* Work item *
Reproduce precisely the lines between the start of the data below and the line with "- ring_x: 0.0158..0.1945", both included.
*** Block opens ***
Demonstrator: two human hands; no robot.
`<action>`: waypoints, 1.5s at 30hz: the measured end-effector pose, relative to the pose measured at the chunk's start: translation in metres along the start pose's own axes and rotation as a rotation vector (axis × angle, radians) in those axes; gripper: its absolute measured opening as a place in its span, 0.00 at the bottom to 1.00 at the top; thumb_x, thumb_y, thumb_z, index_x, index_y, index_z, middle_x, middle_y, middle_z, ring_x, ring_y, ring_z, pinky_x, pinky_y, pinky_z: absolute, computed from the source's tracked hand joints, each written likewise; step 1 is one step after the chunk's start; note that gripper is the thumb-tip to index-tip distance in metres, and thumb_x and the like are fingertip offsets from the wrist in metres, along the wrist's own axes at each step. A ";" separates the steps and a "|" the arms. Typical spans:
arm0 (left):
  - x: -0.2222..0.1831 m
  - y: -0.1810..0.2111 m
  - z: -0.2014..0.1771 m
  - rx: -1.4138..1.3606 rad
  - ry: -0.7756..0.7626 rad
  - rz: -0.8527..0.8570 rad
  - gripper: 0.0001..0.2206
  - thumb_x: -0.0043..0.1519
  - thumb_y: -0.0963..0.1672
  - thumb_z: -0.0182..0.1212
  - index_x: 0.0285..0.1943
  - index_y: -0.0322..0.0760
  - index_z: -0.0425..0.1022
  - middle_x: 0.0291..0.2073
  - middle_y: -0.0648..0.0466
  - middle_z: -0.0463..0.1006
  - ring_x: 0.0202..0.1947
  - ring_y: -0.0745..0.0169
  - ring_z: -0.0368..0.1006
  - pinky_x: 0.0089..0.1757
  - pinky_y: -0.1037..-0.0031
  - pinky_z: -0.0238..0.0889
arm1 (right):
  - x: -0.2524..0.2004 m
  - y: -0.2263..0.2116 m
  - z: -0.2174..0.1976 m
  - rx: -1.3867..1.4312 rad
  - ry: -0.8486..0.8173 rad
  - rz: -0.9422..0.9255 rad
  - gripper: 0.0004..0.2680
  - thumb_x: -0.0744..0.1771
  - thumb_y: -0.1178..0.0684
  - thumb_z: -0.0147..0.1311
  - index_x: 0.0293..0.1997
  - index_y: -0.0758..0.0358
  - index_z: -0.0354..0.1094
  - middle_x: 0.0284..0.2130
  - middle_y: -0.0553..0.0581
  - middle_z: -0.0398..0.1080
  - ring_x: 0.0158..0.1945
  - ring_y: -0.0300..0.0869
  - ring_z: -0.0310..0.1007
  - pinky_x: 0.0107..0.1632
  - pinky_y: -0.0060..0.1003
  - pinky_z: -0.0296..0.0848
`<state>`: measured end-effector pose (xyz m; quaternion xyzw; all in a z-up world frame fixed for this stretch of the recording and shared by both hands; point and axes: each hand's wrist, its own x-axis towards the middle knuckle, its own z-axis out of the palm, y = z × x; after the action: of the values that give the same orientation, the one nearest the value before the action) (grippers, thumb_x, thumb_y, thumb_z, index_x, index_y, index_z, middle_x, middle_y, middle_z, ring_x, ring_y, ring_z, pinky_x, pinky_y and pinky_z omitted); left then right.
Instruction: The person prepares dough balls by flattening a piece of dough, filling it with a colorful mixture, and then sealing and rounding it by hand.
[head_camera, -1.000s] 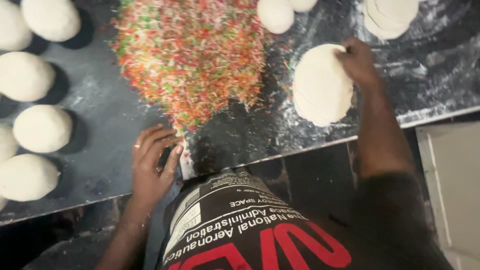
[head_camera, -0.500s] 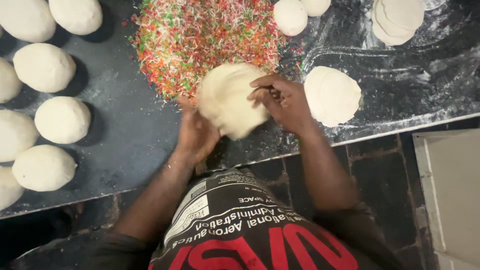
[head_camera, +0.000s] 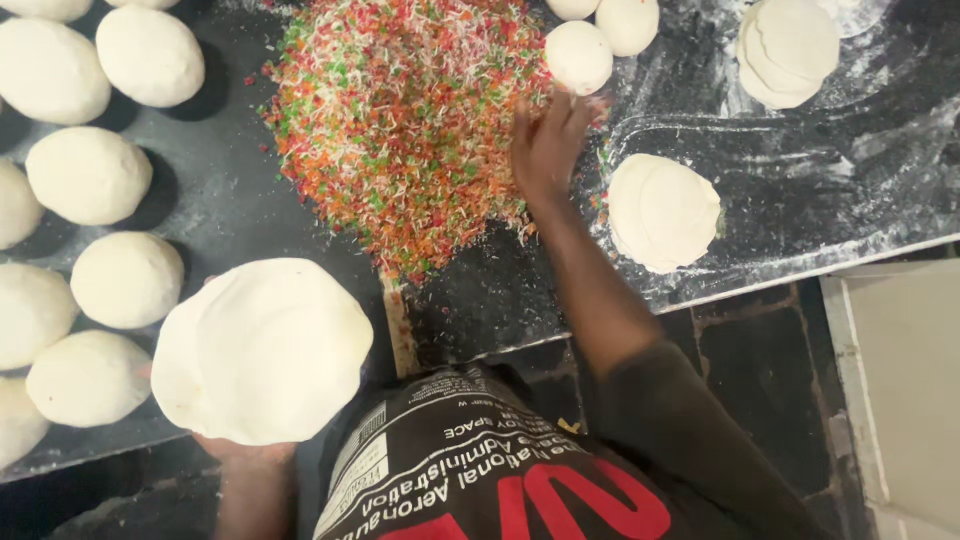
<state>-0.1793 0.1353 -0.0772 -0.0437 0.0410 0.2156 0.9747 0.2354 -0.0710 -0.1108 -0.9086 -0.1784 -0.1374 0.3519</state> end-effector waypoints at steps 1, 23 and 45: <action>-0.004 0.000 -0.001 0.007 0.006 0.009 0.44 0.65 0.66 0.41 0.80 0.35 0.56 0.74 0.42 0.64 0.72 0.39 0.61 0.69 0.42 0.53 | 0.003 0.000 0.012 0.034 0.041 0.095 0.29 0.70 0.30 0.40 0.68 0.70 0.54 0.64 0.80 0.50 0.65 0.63 0.58 0.61 0.52 0.72; 0.034 -0.049 -0.005 0.213 0.030 0.009 0.40 0.67 0.65 0.42 0.76 0.36 0.61 0.67 0.42 0.69 0.66 0.41 0.67 0.64 0.46 0.60 | -0.044 -0.052 -0.019 -0.142 -0.367 -0.678 0.39 0.57 0.30 0.71 0.71 0.49 0.55 0.70 0.71 0.47 0.72 0.69 0.42 0.67 0.73 0.44; 0.100 -0.165 0.000 0.379 -0.037 -0.166 0.36 0.69 0.64 0.42 0.71 0.37 0.65 0.60 0.42 0.74 0.60 0.43 0.73 0.59 0.50 0.68 | 0.015 -0.042 -0.040 0.505 -0.459 -0.486 0.16 0.64 0.52 0.68 0.56 0.60 0.71 0.54 0.63 0.73 0.59 0.56 0.73 0.63 0.49 0.71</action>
<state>-0.0195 0.0281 -0.0758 0.1412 0.0590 0.1236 0.9805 0.2261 -0.0662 -0.0523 -0.7323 -0.4895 0.0377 0.4720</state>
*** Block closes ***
* Task output *
Demonstrator: two human hands; no robot.
`<action>`: waypoints, 1.5s at 30hz: the measured end-effector pose, relative to the pose measured at the chunk's start: translation in metres along the start pose's own axes and rotation as a rotation vector (axis × angle, radians) in those axes; gripper: its absolute measured opening as a place in its span, 0.00 at the bottom to 1.00 at the top; thumb_x, thumb_y, thumb_z, index_x, index_y, index_z, middle_x, middle_y, middle_z, ring_x, ring_y, ring_z, pinky_x, pinky_y, pinky_z: absolute, computed from the source's tracked hand joints, each written likewise; step 1 is one step after the chunk's start; note that gripper is the thumb-tip to index-tip distance in metres, and thumb_x and the like are fingertip offsets from the wrist in metres, along the wrist's own axes at each step. A ";" separates the steps and a "|" the arms. Typical spans:
arm0 (left):
  - x: -0.2222..0.1831 m
  - y: -0.1810..0.2111 m
  - z: -0.2014..0.1771 m
  - rx: -1.4138..1.3606 rad
  - ry: -0.7756..0.7626 rad
  - rz: -0.8527..0.8570 rad
  - gripper: 0.0001..0.2206
  - thumb_x: -0.0043..0.1519
  - thumb_y: -0.0963..0.1672
  - thumb_z: -0.0182..0.1212
  - index_x: 0.0285..0.1943
  - index_y: -0.0322..0.0760
  - index_z: -0.0425..0.1022
  - middle_x: 0.0291..0.2073
  - middle_y: -0.0648..0.0466
  - middle_z: -0.0463..0.1006
  - ring_x: 0.0202..0.1947
  - ring_y: -0.0745..0.0169
  - ring_z: -0.0368..0.1006
  - pinky_x: 0.0089..0.1757
  - pinky_y: -0.1037..-0.0031
  - pinky_z: -0.0238..0.0889
arm1 (right):
  - x: -0.2524..0.2004 m
  - y: -0.2263..0.2116 m
  - z: -0.2174..0.1976 m
  - rx: -1.3867..1.4312 rad
  - ry: -0.8486..0.8173 rad
  - rz: -0.9422..0.9255 rad
  - gripper: 0.0004..0.2680
  - thumb_x: -0.0744..0.1771
  - thumb_y: -0.1178..0.0684
  - thumb_z: -0.0147..0.1311
  - index_x: 0.0293..0.1997
  - index_y: -0.0758..0.0358
  - index_z: -0.0354..0.1094
  - middle_x: 0.0284..0.2130
  - middle_y: -0.0553..0.0581
  - middle_z: -0.0398..0.1080
  - ring_x: 0.0158..0.1945

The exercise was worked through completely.